The data Start Marker

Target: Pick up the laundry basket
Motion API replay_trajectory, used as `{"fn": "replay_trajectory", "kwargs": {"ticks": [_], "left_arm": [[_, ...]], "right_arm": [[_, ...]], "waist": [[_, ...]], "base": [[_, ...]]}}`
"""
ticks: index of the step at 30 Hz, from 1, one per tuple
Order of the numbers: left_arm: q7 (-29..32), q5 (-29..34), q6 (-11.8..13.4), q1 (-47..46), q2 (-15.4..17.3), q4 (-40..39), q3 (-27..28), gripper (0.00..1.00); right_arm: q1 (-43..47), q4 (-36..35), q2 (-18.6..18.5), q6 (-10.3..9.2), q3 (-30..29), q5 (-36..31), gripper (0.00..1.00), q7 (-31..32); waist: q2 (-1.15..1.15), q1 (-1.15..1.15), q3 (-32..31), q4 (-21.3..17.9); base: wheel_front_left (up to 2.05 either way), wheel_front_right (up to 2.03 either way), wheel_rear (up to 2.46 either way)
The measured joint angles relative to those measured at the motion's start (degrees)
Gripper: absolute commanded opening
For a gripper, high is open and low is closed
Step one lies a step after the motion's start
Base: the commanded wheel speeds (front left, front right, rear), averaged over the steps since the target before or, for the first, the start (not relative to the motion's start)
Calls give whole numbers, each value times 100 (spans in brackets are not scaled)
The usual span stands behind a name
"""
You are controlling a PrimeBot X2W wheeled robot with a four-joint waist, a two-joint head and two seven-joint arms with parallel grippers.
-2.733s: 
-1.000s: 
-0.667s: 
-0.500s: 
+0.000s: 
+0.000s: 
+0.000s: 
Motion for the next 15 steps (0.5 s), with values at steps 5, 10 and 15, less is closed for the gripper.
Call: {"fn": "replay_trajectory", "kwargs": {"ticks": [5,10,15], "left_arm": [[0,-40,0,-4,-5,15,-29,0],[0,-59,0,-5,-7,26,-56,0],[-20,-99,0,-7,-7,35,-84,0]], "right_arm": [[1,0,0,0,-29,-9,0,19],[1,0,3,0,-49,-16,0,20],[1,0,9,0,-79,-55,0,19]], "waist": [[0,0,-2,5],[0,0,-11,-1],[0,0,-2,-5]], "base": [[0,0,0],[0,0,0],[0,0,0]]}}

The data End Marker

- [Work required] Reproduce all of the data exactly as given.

- [Finished exercise]
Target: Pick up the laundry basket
Motion API replay_trajectory, used as `{"fn": "replay_trajectory", "kwargs": {"ticks": [_], "left_arm": [[_, ...]], "right_arm": [[_, ...]], "waist": [[_, ...]], "base": [[_, ...]]}}`
"""
ticks: index of the step at 30 Hz, from 1, one per tuple
Order of the numbers: left_arm: q7 (-29..32), q5 (-29..34), q6 (-11.8..13.4), q1 (-47..46), q2 (-15.4..17.3), q4 (-40..39), q3 (-27..28), gripper (0.00..1.00); right_arm: q1 (-43..47), q4 (-36..35), q2 (-18.6..18.5), q6 (-10.3..9.2), q3 (-30..29), q5 (-36..31), gripper (0.00..1.00), q7 (-31..32); waist: q2 (-1.15..1.15), q1 (-1.15..1.15), q3 (-32..31), q4 (-21.3..17.9); base: wheel_front_left (up to 2.05 either way), wheel_front_right (up to 2.03 either way), wheel_rear (up to 2.46 either way)
The measured joint angles relative to those measured at the motion's start (degrees)
Gripper: absolute commanded opening
For a gripper, high is open and low is closed
Step one lies a step after the motion's start
Base: the commanded wheel speeds (front left, front right, rear), averaged over the steps since the target before or, for the first, the start (not relative to the motion's start)
Calls give whole numbers, each value times 100 (spans in brackets are not scaled)
The usual span stands behind a name
"""
You are controlling a PrimeBot X2W wheeled robot with a four-joint waist, a two-joint head and two seven-joint arms with parallel grippers.
-2.733s: 
-1.000s: 
-0.667s: 
-0.500s: 
+0.000s: 
+0.000s: 
+0.000s: 
Motion for the next 15 steps (0.5 s), with values at steps 5, 10 and 15, less is closed for the gripper.
Call: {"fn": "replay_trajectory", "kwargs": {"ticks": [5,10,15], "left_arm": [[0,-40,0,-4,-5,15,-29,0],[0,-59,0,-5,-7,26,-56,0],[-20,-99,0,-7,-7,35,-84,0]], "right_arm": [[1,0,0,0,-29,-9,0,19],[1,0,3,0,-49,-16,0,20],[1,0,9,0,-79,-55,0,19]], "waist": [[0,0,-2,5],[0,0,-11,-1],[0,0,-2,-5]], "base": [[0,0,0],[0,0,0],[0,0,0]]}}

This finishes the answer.